What’s the difference between agree and concede? In the dictionary, the Latin root for agree is ad gratus which means to please, whereas the Latin root for concede is concedere which means to yield.

Recently I was counselling a young man who was intimidating a friend to do it his way. The friend brought this to my attention so I spoke with the young man. His response was complete surprise that he was intimidating. From his point of view he said he had no idea; he had always considered himself soft and understanding. I suggested to him that I had noticed myself that he over-stepped his authority in regard to an issue with his employer. He then explained away why he had done what he had done at his employment, and right there I sensed his resistance to getting into trouble. Thus I now knew that his spirit was out of alignment with God.

Promotion blinds you to your sin

I then asked him had he promoted himself somewhere. He replied that he couldn’t think of anything. Then, after a pause, he said the only small thing he could think of that he had done was to call a woman stupid for not listening to her pastor when it was blatantly clear that she was sinning. I said that that small thing is all that’s needed to blind you to your own sin of prideful judgment, and once you’re in pride you can’t see your own sin and you won’t know you are intimidating just like the woman. The young man, by God’s grace, not only agreed with me but he conceded to my Godly message, and in so doing, all of a sudden, he could see that he had been intimidating and thus was able to find repentance.

There’s a massive gap between being agreeable and conceding to someone else’s point of view. King Saul finally agreed with Samuel when he realised he was cornered and he was not going to persuade Samuel to change his perspective, whereas David conceded to the prophet Nathan’s message from God. One was separated from the prophet and from God; the other was re-joined to the Lord.

Agree to disagree

In my experience, when someone is challenged by an authority about being wrong they don’t want to feel bad so they generally agree that they are wrong but in their heart they analyse that it’s not really how the authority sees it; that the authority is misinterpreting and misrepresenting the facts. Once someone chooses this route of self-defence it’s a real spiritual battle to get them to eventually concede.

The problem is that the human nature doesn’t like to be wrong. Human nature is ok if it can find someone else to share the blame with; then it doesn’t feel so bad, so it automatically blames and lies and distorts the information to support its case. Then, if it finds itself cornered, in order to have peace it agrees to disagree. The defensive equation is … I think you are right but I can’t see
it so I’ll withhold my opinion until I can agree with you. What they are really saying is … I don’t really agree that I’m wrong. This has been the inherent nature of man’s strategy to be right and not be told he’s wrong, starting back in the Garden of Eden.

But what if the authority is wrong?

The fact of the matter is that if you don’t concede to the authority’s opinion then you will never see what the authority is seeing. You have to concede to see. The bottom line is, non-conceding is really saying … “I make up my own mind and you can’t tell me what to do”. The real underlying issue in our hearts is “I am my own boss.” But what man fails to realise is that in standing on that belief you will never find God because He has instructed man to concede to authority. The peculiar irony of a genuine relationship with the Heavenly Father is that if you approach all authority from the direction of conceding you are approaching it with God’s eyes and therefore if the authority is wrong you will know and ultimately you have the freedom to choose not to concede.

Fake submission

Thus, conceding is the separation point between a genuine Christian and a fake. A fake Christian may agree but they won’t concede (these are the tares), whereas a genuine Christian may disagree but will come to a point of conceding. Their hearts are different.
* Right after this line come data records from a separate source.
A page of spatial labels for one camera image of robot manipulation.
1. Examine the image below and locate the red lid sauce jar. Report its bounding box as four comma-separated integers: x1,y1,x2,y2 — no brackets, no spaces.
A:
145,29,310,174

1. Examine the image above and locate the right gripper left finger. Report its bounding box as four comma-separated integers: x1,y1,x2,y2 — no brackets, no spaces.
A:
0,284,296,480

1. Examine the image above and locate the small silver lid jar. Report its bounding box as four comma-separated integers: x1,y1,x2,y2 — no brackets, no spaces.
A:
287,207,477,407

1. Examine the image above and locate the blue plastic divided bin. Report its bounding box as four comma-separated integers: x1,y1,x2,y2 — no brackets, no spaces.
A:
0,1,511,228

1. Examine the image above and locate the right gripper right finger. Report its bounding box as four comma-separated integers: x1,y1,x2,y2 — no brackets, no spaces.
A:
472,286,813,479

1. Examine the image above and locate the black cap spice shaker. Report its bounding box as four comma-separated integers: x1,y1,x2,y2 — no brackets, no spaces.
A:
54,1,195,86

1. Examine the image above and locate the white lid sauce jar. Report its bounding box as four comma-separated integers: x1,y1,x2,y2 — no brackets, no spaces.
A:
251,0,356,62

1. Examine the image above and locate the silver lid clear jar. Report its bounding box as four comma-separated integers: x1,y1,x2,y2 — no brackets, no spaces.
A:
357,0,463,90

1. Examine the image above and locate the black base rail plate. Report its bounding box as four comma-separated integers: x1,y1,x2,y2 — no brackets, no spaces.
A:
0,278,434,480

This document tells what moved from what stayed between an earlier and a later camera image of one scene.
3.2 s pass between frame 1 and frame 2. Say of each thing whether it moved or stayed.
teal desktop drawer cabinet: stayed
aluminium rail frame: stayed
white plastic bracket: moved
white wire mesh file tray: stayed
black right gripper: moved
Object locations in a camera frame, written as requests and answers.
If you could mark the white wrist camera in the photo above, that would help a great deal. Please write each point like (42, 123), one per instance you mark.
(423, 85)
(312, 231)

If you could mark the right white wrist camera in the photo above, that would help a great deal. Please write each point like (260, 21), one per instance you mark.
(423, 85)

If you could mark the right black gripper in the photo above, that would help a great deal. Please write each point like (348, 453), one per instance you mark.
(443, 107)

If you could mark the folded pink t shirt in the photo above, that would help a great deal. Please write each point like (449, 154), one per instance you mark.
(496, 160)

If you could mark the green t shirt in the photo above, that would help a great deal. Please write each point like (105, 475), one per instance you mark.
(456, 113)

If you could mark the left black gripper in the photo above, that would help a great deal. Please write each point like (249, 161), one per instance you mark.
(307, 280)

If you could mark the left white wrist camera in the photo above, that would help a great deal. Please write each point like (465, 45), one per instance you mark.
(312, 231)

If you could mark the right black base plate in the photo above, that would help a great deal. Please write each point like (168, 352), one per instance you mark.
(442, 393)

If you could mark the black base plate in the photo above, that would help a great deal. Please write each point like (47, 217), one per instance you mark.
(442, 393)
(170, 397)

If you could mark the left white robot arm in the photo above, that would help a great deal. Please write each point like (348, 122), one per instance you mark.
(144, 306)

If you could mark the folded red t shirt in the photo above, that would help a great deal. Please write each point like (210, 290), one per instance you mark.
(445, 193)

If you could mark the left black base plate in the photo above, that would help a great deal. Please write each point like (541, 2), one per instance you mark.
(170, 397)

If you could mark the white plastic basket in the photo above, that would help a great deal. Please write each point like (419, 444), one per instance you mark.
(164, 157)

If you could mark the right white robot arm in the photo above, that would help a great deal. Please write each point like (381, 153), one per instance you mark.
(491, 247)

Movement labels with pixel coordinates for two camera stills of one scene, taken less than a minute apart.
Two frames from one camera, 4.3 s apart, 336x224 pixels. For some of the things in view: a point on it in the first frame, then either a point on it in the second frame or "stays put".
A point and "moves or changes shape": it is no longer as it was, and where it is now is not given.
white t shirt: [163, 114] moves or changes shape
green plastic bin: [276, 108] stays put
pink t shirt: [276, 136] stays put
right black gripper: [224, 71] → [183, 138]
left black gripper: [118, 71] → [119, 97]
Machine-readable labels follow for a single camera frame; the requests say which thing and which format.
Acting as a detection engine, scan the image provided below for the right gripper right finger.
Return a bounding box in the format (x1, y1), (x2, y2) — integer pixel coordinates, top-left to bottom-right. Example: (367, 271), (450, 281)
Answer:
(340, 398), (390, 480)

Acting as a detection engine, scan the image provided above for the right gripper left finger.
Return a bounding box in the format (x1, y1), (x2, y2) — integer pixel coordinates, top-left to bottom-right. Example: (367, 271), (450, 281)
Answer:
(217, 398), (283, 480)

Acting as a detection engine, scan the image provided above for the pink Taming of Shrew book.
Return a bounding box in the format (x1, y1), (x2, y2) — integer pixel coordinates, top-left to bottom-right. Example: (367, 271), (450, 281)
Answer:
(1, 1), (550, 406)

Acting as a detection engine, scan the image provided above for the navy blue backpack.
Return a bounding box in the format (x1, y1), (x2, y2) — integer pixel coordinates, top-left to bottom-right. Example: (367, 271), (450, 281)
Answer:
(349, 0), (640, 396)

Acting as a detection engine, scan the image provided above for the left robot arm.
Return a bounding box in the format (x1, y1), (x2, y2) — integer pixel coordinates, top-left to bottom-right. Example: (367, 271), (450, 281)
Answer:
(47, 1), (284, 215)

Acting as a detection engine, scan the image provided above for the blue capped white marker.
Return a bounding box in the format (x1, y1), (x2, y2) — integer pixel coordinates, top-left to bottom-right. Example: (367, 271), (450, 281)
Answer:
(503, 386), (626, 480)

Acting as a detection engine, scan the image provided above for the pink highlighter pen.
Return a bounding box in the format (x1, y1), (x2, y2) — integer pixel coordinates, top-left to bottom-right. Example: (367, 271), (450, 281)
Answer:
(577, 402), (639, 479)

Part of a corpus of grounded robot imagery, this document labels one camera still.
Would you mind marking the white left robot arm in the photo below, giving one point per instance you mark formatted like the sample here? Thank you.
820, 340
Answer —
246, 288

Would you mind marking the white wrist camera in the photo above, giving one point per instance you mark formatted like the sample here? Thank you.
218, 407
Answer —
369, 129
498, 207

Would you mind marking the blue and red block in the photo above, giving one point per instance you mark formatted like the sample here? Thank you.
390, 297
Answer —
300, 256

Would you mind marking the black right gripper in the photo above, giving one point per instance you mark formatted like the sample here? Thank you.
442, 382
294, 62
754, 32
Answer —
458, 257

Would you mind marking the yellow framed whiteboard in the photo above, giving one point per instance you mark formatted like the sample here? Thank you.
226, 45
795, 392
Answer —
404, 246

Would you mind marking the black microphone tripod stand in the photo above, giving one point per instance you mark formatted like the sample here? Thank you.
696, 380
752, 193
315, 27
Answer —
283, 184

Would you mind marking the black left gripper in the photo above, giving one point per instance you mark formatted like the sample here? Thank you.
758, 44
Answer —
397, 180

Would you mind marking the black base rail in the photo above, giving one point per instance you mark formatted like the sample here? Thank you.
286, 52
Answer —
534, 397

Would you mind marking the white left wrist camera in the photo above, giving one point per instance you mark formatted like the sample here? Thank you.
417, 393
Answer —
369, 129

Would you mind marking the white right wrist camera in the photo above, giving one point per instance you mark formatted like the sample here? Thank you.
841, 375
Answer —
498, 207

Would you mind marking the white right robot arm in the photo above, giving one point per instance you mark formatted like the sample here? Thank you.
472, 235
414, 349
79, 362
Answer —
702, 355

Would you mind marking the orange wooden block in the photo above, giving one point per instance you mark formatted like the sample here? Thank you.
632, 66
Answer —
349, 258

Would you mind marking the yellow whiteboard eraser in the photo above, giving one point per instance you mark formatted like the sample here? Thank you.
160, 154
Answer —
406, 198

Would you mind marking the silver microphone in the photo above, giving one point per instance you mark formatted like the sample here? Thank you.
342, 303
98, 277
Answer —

Standing on different sides until you concede

Failure to concede will put you on opposite sides to the authority. You can’t just be agreeable and expect the relationship to hold together. Eventually your resistance to conceding will force separation because your real points of view will be opposite.

If you can’t admit you were wrong without a qualifying ‘but’ or an ‘explanation’, you will never be right (spiritually) even if you are right physically.

Few know how to bend their heart

Our humanistic modern society does not condone smacking or even telling a child that they’re wrong and has even passed laws forbidding parental discipline. Consequently, children are growing up thinking they are right and good without any ability to bend their heart to accept that they’ve done or thought wrong. If they are challenged about being proud, the nasty ones bite back, but the nice ones use their reasoning to fix feeling bad by being gooder and by being agreeable. They can’t handle being wrong. They can’t handle feeling inferior. They don’t know how to concede.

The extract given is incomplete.